→ **WHAT YOU NEED TO DO**
Starting at the line below that contains "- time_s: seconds" and ending at the line that contains "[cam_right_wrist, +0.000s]", retype each line exactly as it stands, but omit the pictures.

--- SOURCE DATA Enclosed Below ---

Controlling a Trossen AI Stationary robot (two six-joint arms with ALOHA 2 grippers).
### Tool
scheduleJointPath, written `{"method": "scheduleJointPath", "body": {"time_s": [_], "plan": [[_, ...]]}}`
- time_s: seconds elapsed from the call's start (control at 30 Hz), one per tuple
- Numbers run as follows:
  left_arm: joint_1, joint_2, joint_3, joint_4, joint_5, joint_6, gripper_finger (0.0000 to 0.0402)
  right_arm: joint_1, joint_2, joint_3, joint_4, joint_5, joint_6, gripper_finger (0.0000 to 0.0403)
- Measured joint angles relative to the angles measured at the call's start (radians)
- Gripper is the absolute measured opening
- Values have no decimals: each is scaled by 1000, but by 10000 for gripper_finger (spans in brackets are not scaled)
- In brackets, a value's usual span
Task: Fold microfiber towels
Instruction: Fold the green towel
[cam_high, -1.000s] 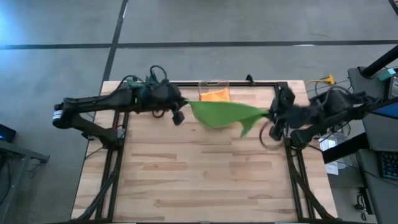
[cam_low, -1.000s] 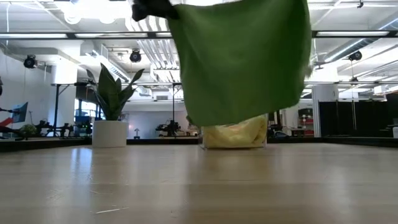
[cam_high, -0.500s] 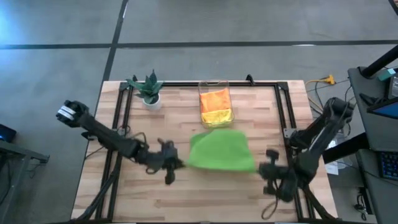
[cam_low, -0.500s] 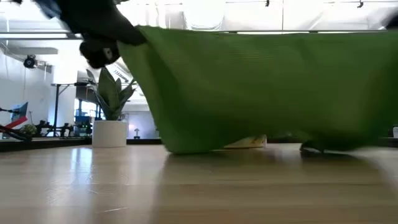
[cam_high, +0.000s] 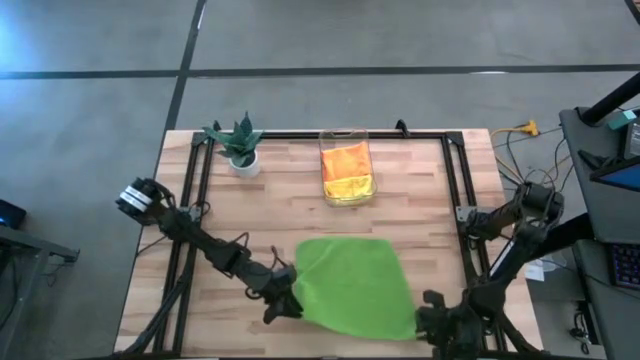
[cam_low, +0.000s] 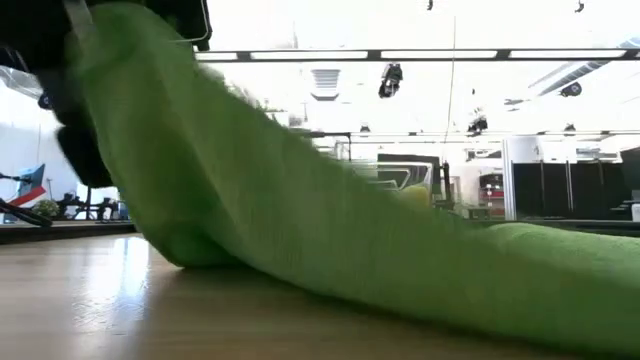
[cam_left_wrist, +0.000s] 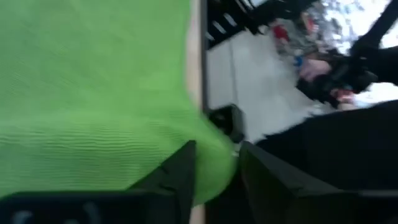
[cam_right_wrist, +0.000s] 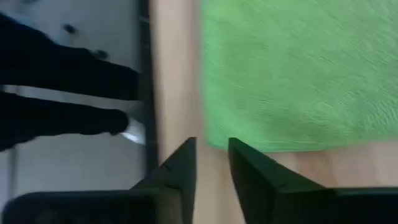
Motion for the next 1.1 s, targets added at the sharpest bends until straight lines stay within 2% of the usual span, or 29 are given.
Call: {"method": "scheduleJointPath", "body": {"time_s": [0.1,0.2,0.27,0.33,0.43,0.5,0.73,0.83,0.87,1.0,1.1], "plan": [[-3,-16,0,-1,59,-69,154,16,-46,33,-1,1,0,118],[-8,-51,0,-1,68,-115,187,22,-86,55,-7,10,-24,145],[-12,-79,2,-34,47,-123,196,21,-103,62,-39,51,-33,156],[-13,-100,2,-126,-21,-112,196,18,-108,60,-96,134,-16,161],[-4,-112,0,-261,-140,-39,189,2,-108,48,-189,275,72,164],[20,-111,0,-312,-178,42,181,-18,-108,41,-245,321,151,164],[201,-105,1,-394,-211,457,138,-74,-118,32,-267,328,288,157],[293,-88,1,-435,-172,580,114,-89,-119,43,-264,327,314,151],[324,-77,1,-466,-130,589,107,-92,-121,47,-263,328,320,148],[396,-34,4,-671,49,623,80,-99,-132,62,-263,327,331,139],[399,-38,-11,-899,75,663,57,-106,-142,64,-269,327,324,133]]}}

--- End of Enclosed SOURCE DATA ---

→ **SOLUTION TO THIS TASK**
- time_s: seconds elapsed from the call's start (control at 30 Hz), one per tuple
- Numbers run as follows:
  left_arm: joint_1, joint_2, joint_3, joint_4, joint_5, joint_6, gripper_finger (0.0000 to 0.0402)
  right_arm: joint_1, joint_2, joint_3, joint_4, joint_5, joint_6, gripper_finger (0.0000 to 0.0403)
- Measured joint angles relative to the angles measured at the call's start (radians)
- Gripper is the absolute measured opening
- Values have no decimals: each is scaled by 1000, but by 10000 for gripper_finger (spans in brackets are not scaled)
- In brackets, a value's usual span
Task: Fold microfiber towels
Instruction: Fold the green towel
[cam_high, -1.000s] 
[cam_low, -1.000s] 
[cam_high, -0.500s] 
[cam_low, -0.500s] 
[cam_high, +0.000s] 
[cam_low, +0.000s] 
[cam_left_wrist, +0.000s] 
[cam_right_wrist, +0.000s] 

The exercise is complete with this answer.